Today, the conclusion of a reflection by Antonello Tolve on the age of total control (View Part I and Part II)
(…) Under the surface of visible events, however, a truly threatening digital panorama lies concealed, where “the gurus of the New Economy – having absorbed the Nasdaq crisis of 2000 – are back unperturbed, rattling out their false prophecies of a future free from the concept of scarcity, in which everyone can become their own entrepreneur and compete with the colossi of the old economy”; where “the apologias of a cost-free economy which is anything but” still survive; where “the cynicism of the theoreticians of wikinomics and crowdsourcing, who praise the speed and cleverness with which the dot-com companies have learned to exploit the unpaid work of millions of prosumers” is a fact of life; where there is an outpouring of “the hypocrisy of the celebration of that spirit of cooperation and solidarity of ‘amateur’ communities which is the basis for the production of self-generated content (while refraining to mention who benefits from the value created by these practices)”; where “the exaltation of free market principles – epitomised by the internet – […] acts as a fig leaf for the most enormous process of monopolistic concentration in the history of capitalism”; where the intentionally misleading pronouncement of the end of hierarchies, in which the presumed ‘horizontal’ nature of web-based firms conceals unprecedented mechanisms for concentrating social and relational capital, and above all conceals the transfer of managerial risk and responsibility onto employees, freelancers and consumers” makes us hostages to a dictatorial mechanism; where the “self-interested duty defence of the culture of digital natives – subjected to sensory and mnemonic ‘amputations’ which are praised as competitive advantages, yet which appear to be functional to new forms of Digital Taylorism – spreads like an oil stain; where the “promises of glittering careers based on meritocracy are made to young people, while the jobs market, eroded by the effects of unemployment, technology, repeated economic crises and outsourcing to emerging countries, will offer scant opportunity to the descendants of an impoverished and proletarianised middle class”[1], they continue regardless to blow smoke in the innocent eyes of generations to come.

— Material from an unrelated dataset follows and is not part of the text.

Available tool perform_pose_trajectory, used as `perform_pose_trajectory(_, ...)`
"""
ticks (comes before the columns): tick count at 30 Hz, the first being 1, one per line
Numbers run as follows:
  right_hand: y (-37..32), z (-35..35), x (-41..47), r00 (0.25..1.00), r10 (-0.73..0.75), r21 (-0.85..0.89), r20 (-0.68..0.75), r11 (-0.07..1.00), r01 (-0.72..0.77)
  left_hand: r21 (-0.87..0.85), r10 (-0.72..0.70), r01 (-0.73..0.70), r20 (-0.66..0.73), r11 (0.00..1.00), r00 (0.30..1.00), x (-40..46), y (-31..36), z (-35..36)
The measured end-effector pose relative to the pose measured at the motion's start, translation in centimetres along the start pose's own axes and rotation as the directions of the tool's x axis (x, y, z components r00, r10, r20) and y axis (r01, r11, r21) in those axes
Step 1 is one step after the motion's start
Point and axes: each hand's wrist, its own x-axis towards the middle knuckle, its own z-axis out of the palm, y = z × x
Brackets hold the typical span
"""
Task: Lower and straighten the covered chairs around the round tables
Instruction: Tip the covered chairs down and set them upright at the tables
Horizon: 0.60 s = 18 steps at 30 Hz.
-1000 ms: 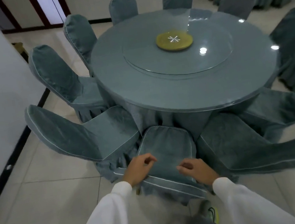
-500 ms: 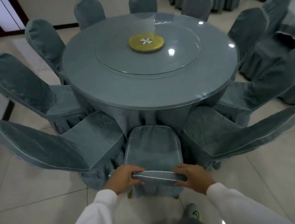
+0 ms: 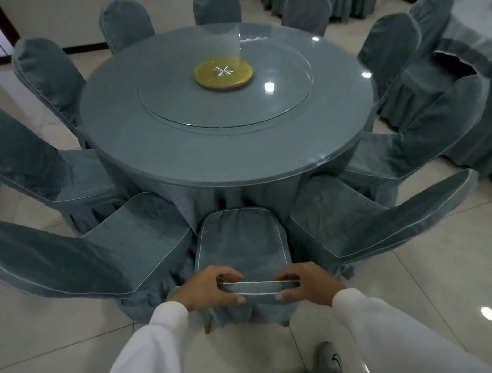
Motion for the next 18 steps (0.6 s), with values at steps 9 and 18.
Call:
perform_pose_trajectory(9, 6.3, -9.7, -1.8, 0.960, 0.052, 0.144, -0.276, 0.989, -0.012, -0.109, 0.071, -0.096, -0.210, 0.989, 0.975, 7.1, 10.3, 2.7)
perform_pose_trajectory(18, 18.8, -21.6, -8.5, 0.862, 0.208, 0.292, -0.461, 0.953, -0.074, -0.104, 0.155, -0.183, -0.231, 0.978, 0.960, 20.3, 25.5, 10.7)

The unprecedented forms of exploitation of social and human capital, the commercialisation and continual transformation of abstract concepts into material which is virtual yet whose effects are real, leads to a human impoverishment – sometimes felt and boycotted, but to little effect – which is uncontrollable and unpredictable. What’s more, even freedom of expression is no longer a reality, it’s no longer the people who are the state but solely the minority of high-ranking officials who, “undisputed, dominate the majority, in other words the millions of productive people, and tyrannically avail themselves of the national legacy accumulated by society” (Beuys). And so the Great Liberty administered in large doses by the mammoths of finance and international politics shows – and in all its splendour – an absolutist turn-up which turns folds into sores and indulges polemology with a media dictatorship whose purpose is not to destroy the freedom of others but rather to use it cheaply to advance its own causes, yesterday, today and tomorrow.
[1] C. Formenti, Felici e sfruttati. Capitalismo digitale ed eclissi del lavoro, Egea Editions, Milan 2011, p. 11-12.